Her most recent album, Amarantine, released in November 2005 and winner of the Best New Age album at Sunday's Grammy awards, marks virtually no progression musically since her 1988 breakthrough, Watermark.

One thing that's notable about Amarantine is that English - and Irish, for that matter - no longer provide quite enough words for Enya to communicate. As a result, Roma Ryan has invented a new tongue, dubbed Loxian, which she calls "a futuristic language from a distant planet".

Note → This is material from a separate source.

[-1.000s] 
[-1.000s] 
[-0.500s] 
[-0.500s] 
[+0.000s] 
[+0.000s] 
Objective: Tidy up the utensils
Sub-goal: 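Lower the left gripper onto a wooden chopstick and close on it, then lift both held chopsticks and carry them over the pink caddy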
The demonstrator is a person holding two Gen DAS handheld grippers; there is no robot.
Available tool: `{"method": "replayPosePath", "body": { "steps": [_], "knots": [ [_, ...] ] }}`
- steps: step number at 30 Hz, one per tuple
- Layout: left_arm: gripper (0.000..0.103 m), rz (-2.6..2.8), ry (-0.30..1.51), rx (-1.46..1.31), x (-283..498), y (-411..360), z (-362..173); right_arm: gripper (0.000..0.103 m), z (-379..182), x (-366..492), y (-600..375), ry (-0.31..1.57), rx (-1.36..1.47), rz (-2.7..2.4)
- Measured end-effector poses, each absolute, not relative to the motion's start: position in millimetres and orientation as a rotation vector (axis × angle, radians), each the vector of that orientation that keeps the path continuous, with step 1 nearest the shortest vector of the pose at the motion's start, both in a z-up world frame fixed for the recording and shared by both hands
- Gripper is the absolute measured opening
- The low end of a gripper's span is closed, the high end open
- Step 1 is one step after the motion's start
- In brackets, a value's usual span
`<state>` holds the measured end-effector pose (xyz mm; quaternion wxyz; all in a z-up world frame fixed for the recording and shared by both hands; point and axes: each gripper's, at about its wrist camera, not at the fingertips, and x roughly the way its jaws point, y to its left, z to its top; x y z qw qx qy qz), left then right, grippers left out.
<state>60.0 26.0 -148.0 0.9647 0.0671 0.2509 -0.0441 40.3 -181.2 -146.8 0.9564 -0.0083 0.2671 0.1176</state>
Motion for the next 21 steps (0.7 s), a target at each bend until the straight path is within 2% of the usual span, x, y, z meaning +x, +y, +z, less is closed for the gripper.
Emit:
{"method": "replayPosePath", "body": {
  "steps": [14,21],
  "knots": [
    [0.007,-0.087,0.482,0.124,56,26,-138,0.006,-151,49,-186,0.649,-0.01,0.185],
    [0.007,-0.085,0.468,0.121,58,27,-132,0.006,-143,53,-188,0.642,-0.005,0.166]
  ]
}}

This gibberish is supposed to make Enya seem mysterious, and presumably some of the many millions who bought the album reckon it is. Here's Enya on the subject: "Loxians are beings who live on another planet and are looking out wondering, 'Are we the only ones who exist?'" Er, okay. Let's digest that for a while.

One of the songs is sung in Japanese, which at least shows that Enya spends some time on this planet. It also shows that she might be a more canny operator than some give her credit for: she's always enjoyed massive popularity in the Land of the Rising Sun.

This week, in the name of research, I listened to Amarantine four times. It was a distressing experience. There is a creepy, trance-like quality to many of the compositions, a sort of Lord Of The Rings-meets-Clannad soundscape. Great swathes of the music are about as memorable as the stuff piped into elevators.

One of the most damning criticisms I've come across was from a spa manager who insisted that Enya no longer be used as background music while people were having body treatments. Apparently, an unusually large number of clients - and therapists - said they felt "on edge" when forced to listen to choice cuts from her back catalogue.

That the spa's customers were infinitely happier with pan-pipes - one of mankind's most hideous inventions - reveals the sheer awfulness of Enya.

It's telling that she enjoyed a new lease of life after 9/11. CNN thought there was no better way to soundtrack the horrors of the terrorist attacks on its news bulletins than to use her unwittingly sinister composition Only Time.

My skin is crawling just thinking of it.